▸ WHAT YOU ARE ASKED TO DO: Filter the entries for the word "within". Copy each line that has it.

▸ DATA IN THIS EXERCISE:
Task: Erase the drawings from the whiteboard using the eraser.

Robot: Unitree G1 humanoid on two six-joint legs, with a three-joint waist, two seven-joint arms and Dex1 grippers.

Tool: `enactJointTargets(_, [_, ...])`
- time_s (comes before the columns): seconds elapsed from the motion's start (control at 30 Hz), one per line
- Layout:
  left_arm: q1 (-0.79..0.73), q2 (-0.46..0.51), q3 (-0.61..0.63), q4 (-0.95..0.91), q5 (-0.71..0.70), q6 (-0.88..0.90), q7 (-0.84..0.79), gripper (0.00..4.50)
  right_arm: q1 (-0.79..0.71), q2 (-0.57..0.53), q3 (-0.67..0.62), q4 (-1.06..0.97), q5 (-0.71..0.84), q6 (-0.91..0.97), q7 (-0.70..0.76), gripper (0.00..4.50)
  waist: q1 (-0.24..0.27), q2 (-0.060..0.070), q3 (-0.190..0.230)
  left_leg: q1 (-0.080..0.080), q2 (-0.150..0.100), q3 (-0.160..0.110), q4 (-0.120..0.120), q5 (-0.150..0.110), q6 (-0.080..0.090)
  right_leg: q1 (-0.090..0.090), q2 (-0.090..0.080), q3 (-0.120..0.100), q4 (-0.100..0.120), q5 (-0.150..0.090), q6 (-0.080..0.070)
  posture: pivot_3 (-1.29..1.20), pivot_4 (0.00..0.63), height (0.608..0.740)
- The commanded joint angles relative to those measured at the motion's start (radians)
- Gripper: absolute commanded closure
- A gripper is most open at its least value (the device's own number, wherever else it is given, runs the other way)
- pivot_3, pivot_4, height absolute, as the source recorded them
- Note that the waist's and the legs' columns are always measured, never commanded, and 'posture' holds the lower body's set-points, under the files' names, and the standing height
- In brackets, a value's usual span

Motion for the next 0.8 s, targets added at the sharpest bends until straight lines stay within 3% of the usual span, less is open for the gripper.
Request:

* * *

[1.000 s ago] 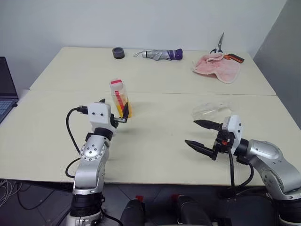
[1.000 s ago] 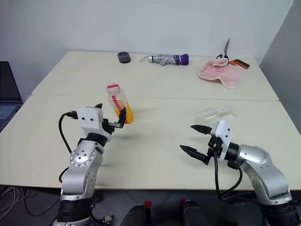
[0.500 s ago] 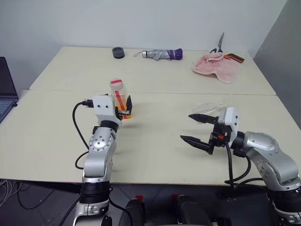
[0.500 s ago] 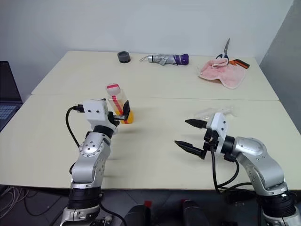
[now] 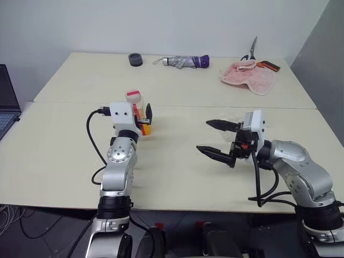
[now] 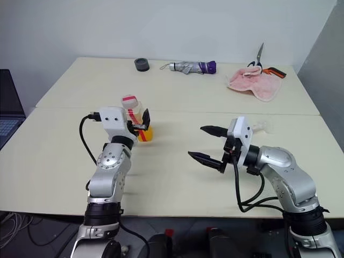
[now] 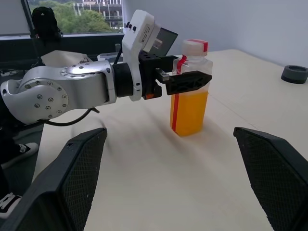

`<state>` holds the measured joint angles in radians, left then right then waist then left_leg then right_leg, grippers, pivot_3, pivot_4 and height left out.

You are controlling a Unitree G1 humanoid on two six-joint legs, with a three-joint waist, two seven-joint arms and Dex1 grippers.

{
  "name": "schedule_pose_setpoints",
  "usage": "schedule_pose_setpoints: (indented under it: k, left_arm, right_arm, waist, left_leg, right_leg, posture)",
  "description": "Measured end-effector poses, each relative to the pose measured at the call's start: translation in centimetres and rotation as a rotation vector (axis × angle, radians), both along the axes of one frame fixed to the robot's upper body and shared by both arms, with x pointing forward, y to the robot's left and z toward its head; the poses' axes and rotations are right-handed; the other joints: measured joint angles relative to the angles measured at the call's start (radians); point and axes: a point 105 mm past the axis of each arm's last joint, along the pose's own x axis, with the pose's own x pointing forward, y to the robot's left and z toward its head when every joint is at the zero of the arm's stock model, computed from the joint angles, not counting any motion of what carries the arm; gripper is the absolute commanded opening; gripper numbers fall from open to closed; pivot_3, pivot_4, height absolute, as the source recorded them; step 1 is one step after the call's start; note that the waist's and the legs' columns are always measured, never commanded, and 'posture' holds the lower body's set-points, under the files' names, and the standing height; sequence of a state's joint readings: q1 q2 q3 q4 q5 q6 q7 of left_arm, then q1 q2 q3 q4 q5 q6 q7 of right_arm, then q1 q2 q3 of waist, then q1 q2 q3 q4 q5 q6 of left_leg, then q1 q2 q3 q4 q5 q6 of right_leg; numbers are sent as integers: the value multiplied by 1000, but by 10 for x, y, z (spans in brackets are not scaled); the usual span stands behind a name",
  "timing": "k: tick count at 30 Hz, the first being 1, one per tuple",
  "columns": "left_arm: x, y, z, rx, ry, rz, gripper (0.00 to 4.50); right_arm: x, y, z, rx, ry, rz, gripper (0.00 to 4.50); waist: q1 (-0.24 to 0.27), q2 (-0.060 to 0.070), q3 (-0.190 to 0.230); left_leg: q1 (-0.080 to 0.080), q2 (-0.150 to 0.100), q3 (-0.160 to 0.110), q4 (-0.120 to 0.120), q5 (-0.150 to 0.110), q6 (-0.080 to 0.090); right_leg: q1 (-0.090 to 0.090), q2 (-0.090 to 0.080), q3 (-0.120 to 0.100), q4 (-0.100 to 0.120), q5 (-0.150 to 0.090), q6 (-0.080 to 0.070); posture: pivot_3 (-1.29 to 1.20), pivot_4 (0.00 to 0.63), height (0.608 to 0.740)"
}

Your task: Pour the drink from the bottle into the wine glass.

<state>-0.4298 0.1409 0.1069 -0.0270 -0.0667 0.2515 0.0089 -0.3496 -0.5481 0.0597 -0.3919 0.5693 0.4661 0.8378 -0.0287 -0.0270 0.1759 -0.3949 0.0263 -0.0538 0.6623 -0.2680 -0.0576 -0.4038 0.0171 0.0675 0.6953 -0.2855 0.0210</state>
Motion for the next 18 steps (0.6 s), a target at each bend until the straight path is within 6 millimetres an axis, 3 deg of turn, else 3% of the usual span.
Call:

▸ YOUR SOLUTION:
Motion for the next 0.8 s, targets added at the sharpest bends until straight lines stay within 3% of the usual span, less is open for the gripper.
Motion for the next 18 steps (0.6 s), a target at each bend until the straight path is within 6 millimetres an axis, 3 deg of turn, else 3% of the usual span.

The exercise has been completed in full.